University of British Columbia
Vancouver, BC V6T 1Z1
Canada

I Introduction

Knowing that p requires being able to 'rule out' the relevant not-p alternatives. Such is the core claim of the Relevant Alternatives (RA) theorist. Of course, to endorse the core claim is not to have a complete and satisfactory account of knowing: any RA theorist has some explaining to do. Most obviously, anyone who endorses the core claim must ultimately provide an account of 'ruling out' and 'relevance'. And some who've been critical of the whole RA approach have done so because of a scepticism about the prospects of cashing these notions out in a satisfactory way.

But it's not the mere fact that the RA theorist needs an account of 'ruling out' and 'relevance' that has tended to lead people to regard the RA approach with suspicion. In itself, this simply means that the RA theorist has some further work to do; and what theorist doesn't? No; the principal source of scepticism regarding the ability of the RA theorist to come up with a complete and satisfactory account of knowing stems, rather, from an unhappiness with the specific elaborations of the core RA claim that various theorists have offered; for these elaborations have typically involved some rather controversial claims and/or assumptions, and it is against these claims/assumptions that the bulk of the criticism of the whole RA approach has been directed.

For example, the majority of RA theorists (e.g., Cohen, 1988, 1999; Heller, 1999a, 1999b; Lewis, 1979, 1996; and Stine, 1976) are also contextualists — their preferred standard(s) of relevance are importantly context-sensitive. Indeed, it is sometimes implied that RA theories are [End Page 259] inherently contextualistic. Thus, for instance, Vogel introduces RA as 'a systematic articulation' of the idea that 'the requirements for knowledge are limited and context-dependent' (1999, 155); and Sosa writes, '[c]ontextualism has gained center stage in epistemology mainly through its way with the skeptic, from the early days of 'relevant alternatives' to important recent publications' (2000, 1). But, as contextualism is controversial to say the least,1 the RA approach, construed as an instance thereof, is fated to be so as well.

In the same way, the RA approach is often associated with the denial of the closure principle for knowledge, whereby if S know that p and that p entails q, and as a result forms the belief that q, then S knows that q.2 For instance, Dretske claims that if we adopt RA 'we must live with the failure of closure' (1991, 190), and Pritchard that 'the RA approach to knowledge entails the denial of the closure principle' (2000, 275).
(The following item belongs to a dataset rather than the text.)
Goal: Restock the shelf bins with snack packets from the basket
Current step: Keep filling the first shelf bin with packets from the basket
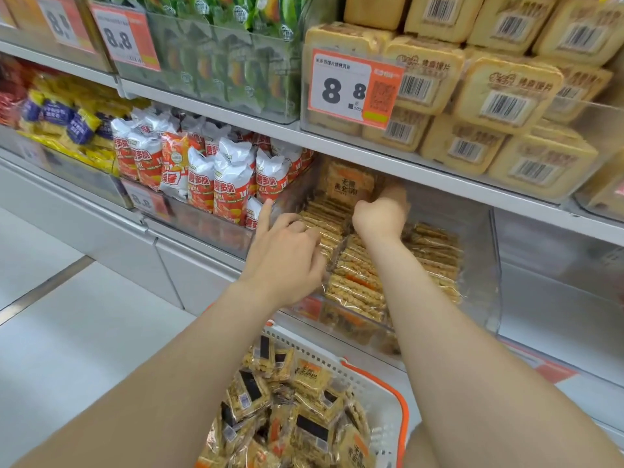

Whereas most epistemologists take the closure principle to be obviously correct. And not without reason: denying closure opens up the possibility of embracing the truth of 'abominable conjunctions' such as, 'S knows [p] that he has hands, but not [q] that he's not a handless BIV' (DeRose 1995, 27-9). To the extent that such results strike us as unacceptable, we will regard closure as 'axiomatic' (Cohen 1999, 68) and any view that entails its rejection as inherently flawed.

However, as others have pointed out, it is entirely possible to distinguish, in principle, between the core RA claim and these more controversial, and perhaps strictly-speaking-optional, theoretical add-ons. Thus, DeRose (1992; 1995, 13; 1999, 193) notes that RA theorists don't have to be contextualists; and Cohen (1988, 1991), Stine (1976), and Williams (1996) argue — contra, e.g., Dretske (1970), Heller (1999a), and Pritchard (2000) — that the RA approach per se does not support the abandonment of closure.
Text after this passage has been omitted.